The Danish Realm, (Note: Danmarks Rige; Danmarkar Ríki; Danmarkip Naalagaaffik) officially the Kingdom of Denmark, (Note: Kongeriget Danmark, /da/; Kongsríki Danmarkar; Kunngeqarfik Danmarki) often known as Denmark, (Note: Danish and Greenlandic: Danmark; Danmark or Danmørk) is a sovereign state consisting of a collection of constituent territories united by the Constitutional Act, which applies to the entire territory. It consists of metropolitan Denmark (sometimes called "Denmark proper") (Note: egentlige Danmark)—the kingdom's territory in continental Europe and its proximate islands—and the realm's two autonomous (but not sovereign) regions: the Faroe Islands in the North Atlantic and Greenland in North America. The relationship between the three parts of the kingdom is known as Rigsfællesskabet (The Unity of the Realm, (Note: Rigsfællesskabet; ríkisfelagsskapurin; naalagaaffeqatigiinneq) which has also been translated as the Danish Commonwealth or the United Kingdom of Denmark).

The Kingdom of Denmark is not a federation, but a concept encompassing the three autonomous legal systems of Denmark, the Faroe Islands and Greenland, united under its monarch. The Kingdom of Denmark is a unitary sovereign state. It has Arctic territorial claims in the Arctic Ocean: various sites near the North Pole (Lomonosov Ridge, Gakkel Ridge, and the Alpha-Mendeleev Ridge complex). The Kingdom of Denmark constitutionally encompasses the realm or the country, but the Faroe Islands and Greenland have an extended degree of autonomy to govern their relations.

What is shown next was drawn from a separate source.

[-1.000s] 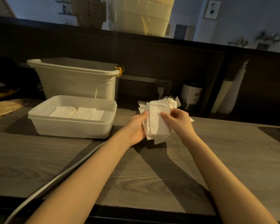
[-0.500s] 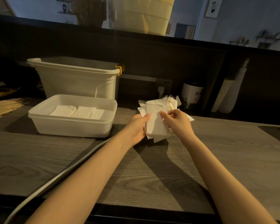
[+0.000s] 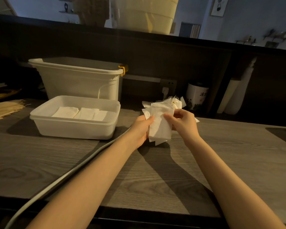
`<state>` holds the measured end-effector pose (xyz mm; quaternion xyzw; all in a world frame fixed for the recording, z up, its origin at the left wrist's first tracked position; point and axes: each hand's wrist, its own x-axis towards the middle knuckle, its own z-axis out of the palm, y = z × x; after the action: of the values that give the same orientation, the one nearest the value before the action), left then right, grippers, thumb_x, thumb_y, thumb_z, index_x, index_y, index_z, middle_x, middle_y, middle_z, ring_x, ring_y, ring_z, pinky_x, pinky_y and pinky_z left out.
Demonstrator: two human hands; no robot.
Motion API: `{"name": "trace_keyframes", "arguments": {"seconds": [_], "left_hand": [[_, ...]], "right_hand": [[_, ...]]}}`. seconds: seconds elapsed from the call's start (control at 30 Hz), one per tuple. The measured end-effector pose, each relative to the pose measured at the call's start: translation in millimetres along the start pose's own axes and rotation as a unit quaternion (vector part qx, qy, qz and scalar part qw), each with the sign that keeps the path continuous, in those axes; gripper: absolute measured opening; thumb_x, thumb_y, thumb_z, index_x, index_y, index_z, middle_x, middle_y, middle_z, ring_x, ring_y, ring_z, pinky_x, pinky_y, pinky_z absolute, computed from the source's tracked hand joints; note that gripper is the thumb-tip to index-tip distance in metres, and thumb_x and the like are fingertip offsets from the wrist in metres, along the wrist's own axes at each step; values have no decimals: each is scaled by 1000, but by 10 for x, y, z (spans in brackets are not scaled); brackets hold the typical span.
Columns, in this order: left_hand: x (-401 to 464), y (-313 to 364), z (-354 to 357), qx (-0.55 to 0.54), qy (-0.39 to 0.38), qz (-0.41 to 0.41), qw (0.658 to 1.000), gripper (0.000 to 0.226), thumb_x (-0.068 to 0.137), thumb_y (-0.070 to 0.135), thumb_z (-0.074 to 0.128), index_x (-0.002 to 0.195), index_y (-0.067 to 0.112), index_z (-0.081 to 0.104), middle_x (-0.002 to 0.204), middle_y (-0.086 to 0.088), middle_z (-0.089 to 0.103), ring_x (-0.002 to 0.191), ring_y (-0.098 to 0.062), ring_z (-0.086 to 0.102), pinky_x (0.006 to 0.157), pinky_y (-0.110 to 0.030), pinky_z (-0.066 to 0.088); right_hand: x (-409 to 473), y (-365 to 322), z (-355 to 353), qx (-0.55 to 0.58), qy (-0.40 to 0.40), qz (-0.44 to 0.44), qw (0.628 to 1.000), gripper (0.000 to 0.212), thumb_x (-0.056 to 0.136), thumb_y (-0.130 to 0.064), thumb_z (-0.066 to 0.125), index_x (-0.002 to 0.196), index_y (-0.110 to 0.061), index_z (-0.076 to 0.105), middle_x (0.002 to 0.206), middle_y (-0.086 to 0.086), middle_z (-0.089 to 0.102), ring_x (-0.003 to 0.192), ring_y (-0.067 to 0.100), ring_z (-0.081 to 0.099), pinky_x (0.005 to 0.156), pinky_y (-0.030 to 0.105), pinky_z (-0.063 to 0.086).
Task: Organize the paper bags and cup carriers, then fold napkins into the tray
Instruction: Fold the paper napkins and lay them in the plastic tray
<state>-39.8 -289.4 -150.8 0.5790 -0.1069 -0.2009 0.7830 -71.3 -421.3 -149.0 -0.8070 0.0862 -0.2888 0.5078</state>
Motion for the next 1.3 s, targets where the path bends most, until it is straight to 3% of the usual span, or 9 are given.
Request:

The Faroe Islands and Greenland have been under the Crown of Denmark since 1397 (de facto) when the Kalmar Union was ratified, and part of the Danish Realm since 1814 (de jure). Due to their separate historical and cultural identities, these parts of the realm have an extensive degree of self-government and have assumed legislative and administrative responsibility in a substantial number of fields.

Legal matters in the country or realm are subject to the Constitution of the Realm of Denmark. It stipulates that it applies for all parts of the Kingdom of Denmark and that legislative, executive and judicial powers are the responsibility of the Parliament of the Kingdom of Denmark (Folketing), the Government of Denmark and the Supreme Court of Denmark. The Faroe Islands were granted home rule via an independence referendum in 1946, and Greenland obtained this in a 1979 referendum. In 2005, the Faroes received a self-government arrangement, and in 2009 Greenland received "self rule", which left the government of Denmark with little influence over the matters of internal affairs that are devolved to the local governments of Greenland and the Faroe Islands.

The country or realm has land borders with Germany (the Danish-German border) and Canada (Hans Island), and a road and rail bridge-tunnel (Øresund/Öresund Bridge) that connects to Malmö, Sweden (the Danish-Swedish border).

== Naming ==
The Constitution of the Kingdom of Denmark refers to the state's territory as Danmarks Rige (Danish Realm), which means "The Realm of Denmark".

The Danish term rigsfællesskabet, translated as 'the unity of the Realm', the "commonwealth of the Realm", the "Danish Commonwealth" or the "United Kingdom of Denmark", refers to the constitutional status of the relationship between Denmark, the Faroe Islands, and Greenland.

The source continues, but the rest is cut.